>>
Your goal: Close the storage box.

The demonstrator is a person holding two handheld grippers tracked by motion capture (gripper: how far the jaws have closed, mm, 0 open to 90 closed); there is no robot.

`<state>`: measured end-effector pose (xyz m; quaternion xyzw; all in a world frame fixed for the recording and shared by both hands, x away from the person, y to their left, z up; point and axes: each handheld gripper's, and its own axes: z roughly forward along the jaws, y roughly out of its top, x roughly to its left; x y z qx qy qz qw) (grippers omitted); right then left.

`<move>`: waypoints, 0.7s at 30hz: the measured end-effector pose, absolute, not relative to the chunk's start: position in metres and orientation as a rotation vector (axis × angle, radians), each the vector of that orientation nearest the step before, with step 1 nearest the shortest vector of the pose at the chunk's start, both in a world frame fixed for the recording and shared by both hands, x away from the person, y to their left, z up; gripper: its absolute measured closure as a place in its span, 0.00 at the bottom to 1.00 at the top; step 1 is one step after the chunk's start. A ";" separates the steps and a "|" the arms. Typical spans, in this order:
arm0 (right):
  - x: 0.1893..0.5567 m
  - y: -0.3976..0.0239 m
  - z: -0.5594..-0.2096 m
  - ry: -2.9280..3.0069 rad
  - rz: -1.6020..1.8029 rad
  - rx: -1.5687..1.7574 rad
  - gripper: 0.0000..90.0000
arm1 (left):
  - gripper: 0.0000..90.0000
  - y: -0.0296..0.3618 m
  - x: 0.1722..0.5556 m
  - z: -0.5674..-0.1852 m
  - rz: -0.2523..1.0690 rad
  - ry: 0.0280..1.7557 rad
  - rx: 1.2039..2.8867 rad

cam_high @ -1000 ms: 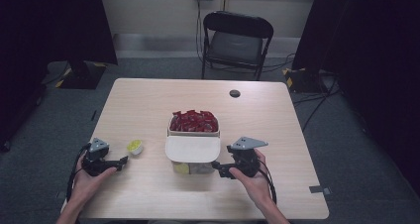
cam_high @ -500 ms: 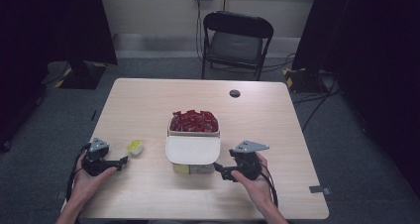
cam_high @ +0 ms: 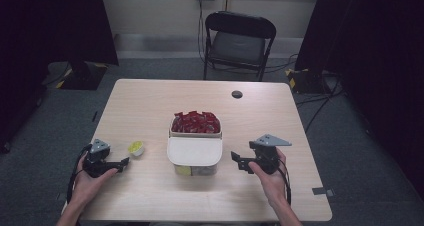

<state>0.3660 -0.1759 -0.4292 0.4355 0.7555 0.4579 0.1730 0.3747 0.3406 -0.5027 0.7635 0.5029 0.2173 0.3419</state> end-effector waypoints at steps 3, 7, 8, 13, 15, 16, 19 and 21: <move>0.373 -0.192 -0.433 2.097 1.272 1.303 0.16 | 0.14 0.341 0.375 -0.503 0.565 1.307 1.985; 0.382 -0.211 -0.438 2.052 1.233 1.401 0.16 | 0.14 0.341 0.375 -0.503 0.564 1.307 1.985; 0.383 -0.214 -0.439 2.038 1.215 1.424 0.16 | 0.14 0.341 0.375 -0.503 0.565 1.308 1.986; 0.389 -0.231 -0.448 2.014 1.172 1.444 0.16 | 0.14 0.340 0.375 -0.503 0.566 1.310 1.985; 0.392 -0.238 -0.454 2.011 1.103 1.440 0.16 | 0.13 0.340 0.376 -0.503 0.564 1.310 1.983; 0.392 -0.239 -0.456 2.008 1.075 1.439 0.16 | 0.13 0.340 0.376 -0.503 0.564 1.311 1.984; 0.395 -0.248 -0.466 1.980 0.986 1.462 0.16 | 0.13 0.340 0.376 -0.503 0.567 1.312 1.984; 0.398 -0.253 -0.474 1.990 0.920 1.480 0.16 | 0.13 0.340 0.376 -0.503 0.566 1.312 1.984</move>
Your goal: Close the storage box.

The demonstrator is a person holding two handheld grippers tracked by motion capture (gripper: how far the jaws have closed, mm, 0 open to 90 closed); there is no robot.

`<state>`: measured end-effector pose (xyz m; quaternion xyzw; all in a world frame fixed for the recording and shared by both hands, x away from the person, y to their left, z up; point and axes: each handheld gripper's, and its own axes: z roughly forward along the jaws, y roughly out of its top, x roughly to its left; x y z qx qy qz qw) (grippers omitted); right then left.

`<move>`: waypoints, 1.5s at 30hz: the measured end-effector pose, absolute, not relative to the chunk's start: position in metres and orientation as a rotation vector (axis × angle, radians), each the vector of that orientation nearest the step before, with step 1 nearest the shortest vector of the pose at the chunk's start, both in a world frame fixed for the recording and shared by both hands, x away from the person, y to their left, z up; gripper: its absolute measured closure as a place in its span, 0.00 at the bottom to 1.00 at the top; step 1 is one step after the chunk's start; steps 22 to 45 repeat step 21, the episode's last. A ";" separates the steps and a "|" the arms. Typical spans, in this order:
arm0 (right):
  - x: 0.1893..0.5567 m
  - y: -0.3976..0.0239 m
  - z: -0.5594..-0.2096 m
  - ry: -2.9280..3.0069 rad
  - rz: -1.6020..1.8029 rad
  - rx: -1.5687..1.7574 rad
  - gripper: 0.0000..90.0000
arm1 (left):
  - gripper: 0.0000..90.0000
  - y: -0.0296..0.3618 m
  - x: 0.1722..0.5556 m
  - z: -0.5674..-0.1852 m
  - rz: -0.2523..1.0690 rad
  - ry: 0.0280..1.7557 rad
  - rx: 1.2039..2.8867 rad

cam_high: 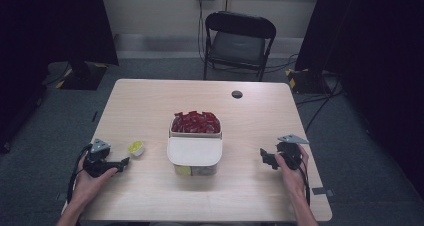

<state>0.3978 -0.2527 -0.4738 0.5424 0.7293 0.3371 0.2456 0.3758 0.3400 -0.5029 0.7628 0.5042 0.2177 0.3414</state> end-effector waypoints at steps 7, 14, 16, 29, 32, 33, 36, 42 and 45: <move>0.400 -0.260 -0.492 2.067 0.790 1.515 0.14 | 0.12 0.340 0.377 -0.503 0.566 1.310 1.989; 0.396 -0.258 -0.501 1.984 0.844 1.528 0.08 | 0.12 0.338 0.378 -0.503 0.569 1.316 1.983; 0.396 -0.257 -0.501 1.980 0.840 1.533 0.08 | 0.11 0.338 0.379 -0.503 0.568 1.317 1.986; 0.396 -0.257 -0.501 1.977 0.841 1.538 0.07 | 0.10 0.338 0.380 -0.503 0.565 1.317 1.986; 0.396 -0.257 -0.501 1.977 0.841 1.538 0.07 | 0.10 0.338 0.380 -0.503 0.565 1.317 1.986; 0.396 -0.257 -0.501 1.977 0.841 1.538 0.07 | 0.10 0.338 0.380 -0.503 0.565 1.317 1.986; 0.396 -0.257 -0.501 1.977 0.841 1.538 0.07 | 0.10 0.338 0.380 -0.503 0.565 1.317 1.986; 0.396 -0.257 -0.501 1.977 0.841 1.538 0.07 | 0.10 0.338 0.380 -0.503 0.565 1.317 1.986; 0.396 -0.257 -0.501 1.977 0.841 1.538 0.07 | 0.10 0.338 0.380 -0.503 0.565 1.317 1.986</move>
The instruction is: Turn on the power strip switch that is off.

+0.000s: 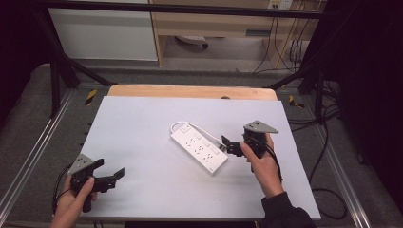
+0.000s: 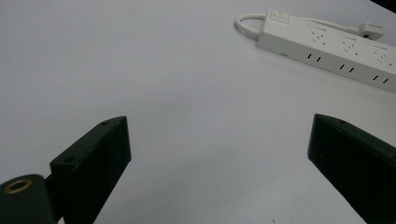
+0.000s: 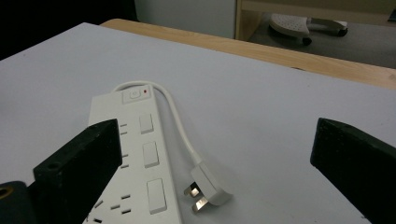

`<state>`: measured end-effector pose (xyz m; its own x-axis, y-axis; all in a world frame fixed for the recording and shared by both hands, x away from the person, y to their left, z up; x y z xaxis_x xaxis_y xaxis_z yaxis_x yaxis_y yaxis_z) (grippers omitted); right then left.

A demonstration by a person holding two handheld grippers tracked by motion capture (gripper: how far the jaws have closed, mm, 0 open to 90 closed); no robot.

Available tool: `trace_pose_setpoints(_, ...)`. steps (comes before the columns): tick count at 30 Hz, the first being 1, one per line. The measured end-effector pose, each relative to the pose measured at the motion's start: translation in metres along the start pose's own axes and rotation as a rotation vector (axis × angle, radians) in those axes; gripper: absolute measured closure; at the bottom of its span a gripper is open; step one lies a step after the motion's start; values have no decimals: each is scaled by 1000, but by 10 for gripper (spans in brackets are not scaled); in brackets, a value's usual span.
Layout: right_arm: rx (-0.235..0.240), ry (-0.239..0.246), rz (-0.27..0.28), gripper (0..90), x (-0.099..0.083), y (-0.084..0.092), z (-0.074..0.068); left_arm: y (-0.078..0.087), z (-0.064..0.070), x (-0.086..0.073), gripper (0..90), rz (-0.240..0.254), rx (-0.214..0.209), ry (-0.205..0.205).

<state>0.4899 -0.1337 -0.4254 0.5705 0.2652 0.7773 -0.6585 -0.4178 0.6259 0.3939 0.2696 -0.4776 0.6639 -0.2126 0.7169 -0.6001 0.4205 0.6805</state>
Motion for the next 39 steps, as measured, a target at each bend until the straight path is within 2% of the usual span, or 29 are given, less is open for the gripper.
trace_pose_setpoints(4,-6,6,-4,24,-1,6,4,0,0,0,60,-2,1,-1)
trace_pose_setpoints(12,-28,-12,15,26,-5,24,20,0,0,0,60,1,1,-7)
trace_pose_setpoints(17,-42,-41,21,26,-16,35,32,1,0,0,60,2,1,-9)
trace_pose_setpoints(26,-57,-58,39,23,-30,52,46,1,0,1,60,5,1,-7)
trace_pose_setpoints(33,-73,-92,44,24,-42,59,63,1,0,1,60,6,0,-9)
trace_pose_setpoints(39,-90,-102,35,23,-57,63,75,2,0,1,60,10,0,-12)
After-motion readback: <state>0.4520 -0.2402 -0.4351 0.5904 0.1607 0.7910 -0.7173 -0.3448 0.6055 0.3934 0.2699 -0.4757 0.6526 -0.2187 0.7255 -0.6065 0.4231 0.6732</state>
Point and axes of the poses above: each handheld gripper's, and its own axes: y roughly backward along the jaws, x roughly out of its top, z roughly to its right, the point moved 10 cm from there along -y, roughly forward along the jaws, and after that the axes turned 13 degrees about -z, right-handed, at the moved point
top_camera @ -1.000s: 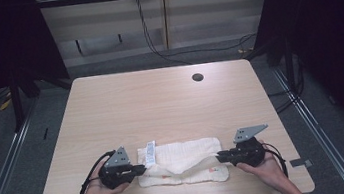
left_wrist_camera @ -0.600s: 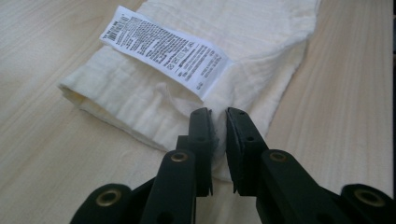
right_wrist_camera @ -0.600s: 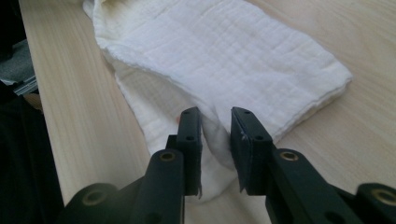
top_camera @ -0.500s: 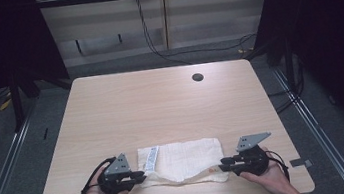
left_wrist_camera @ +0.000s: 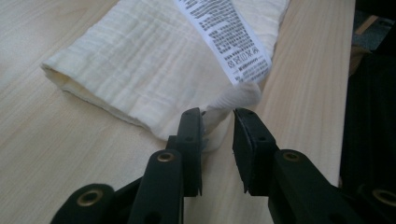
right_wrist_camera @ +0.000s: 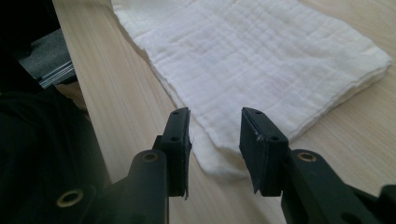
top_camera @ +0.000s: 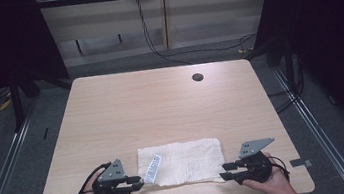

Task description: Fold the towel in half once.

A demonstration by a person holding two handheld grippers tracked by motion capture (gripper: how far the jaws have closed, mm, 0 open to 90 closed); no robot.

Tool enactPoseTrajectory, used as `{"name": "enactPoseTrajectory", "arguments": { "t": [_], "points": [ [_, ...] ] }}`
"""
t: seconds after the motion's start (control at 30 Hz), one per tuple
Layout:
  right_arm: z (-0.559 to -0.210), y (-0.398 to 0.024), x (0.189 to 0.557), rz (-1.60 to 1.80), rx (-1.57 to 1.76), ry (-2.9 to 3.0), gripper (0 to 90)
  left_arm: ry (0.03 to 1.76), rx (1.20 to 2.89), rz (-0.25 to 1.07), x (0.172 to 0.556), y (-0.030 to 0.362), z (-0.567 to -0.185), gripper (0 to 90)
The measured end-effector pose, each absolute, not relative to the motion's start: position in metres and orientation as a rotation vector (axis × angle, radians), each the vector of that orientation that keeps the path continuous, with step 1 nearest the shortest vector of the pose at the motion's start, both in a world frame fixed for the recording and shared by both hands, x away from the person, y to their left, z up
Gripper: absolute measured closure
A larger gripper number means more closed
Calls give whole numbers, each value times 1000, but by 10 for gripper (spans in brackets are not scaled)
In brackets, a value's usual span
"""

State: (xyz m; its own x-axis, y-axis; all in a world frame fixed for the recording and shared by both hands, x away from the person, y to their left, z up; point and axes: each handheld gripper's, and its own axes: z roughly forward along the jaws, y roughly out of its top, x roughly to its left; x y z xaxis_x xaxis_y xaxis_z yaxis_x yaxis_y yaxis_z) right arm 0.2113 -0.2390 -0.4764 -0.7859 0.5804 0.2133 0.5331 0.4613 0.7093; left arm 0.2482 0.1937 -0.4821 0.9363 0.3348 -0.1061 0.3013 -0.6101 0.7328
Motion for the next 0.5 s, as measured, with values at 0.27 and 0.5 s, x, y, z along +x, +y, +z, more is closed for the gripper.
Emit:
{"name": "enactPoseTrajectory", "arguments": {
  "t": [0.27, 0.5],
  "points": [
    [-469, -234, 209, 1275, 985, 2619, 626, 474, 2217, 86, 249, 206, -473, 708],
    [-470, -216, 222, 1269, 987, 2627, 599, 526, 2178, 111, 262, 208, -468, 671]
  ]
}}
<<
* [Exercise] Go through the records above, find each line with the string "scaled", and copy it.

* [Task output]
Available tool: `trace_pose_setpoints(_, ...)`. steps (comes before the columns): tick count at 30 Hz, the first being 1, one per line. The measured end-effector pose, each relative to the pose measured at the motion's start: translation in metres along the start pose's own axes and rotation as a rotation vector (axis × angle, radians) in those axes; gripper: absolute measured closure; at the bottom of its span a gripper is open; step one lies a step after the motion's start; values have no decimals: each is scaled by 1000, but by 10 for gripper (spans in brackets are not scaled); in brackets, a value's usual span.
Calls give whole numbers, each value times 1000, but by 10 for gripper (spans in brackets are not scaled)

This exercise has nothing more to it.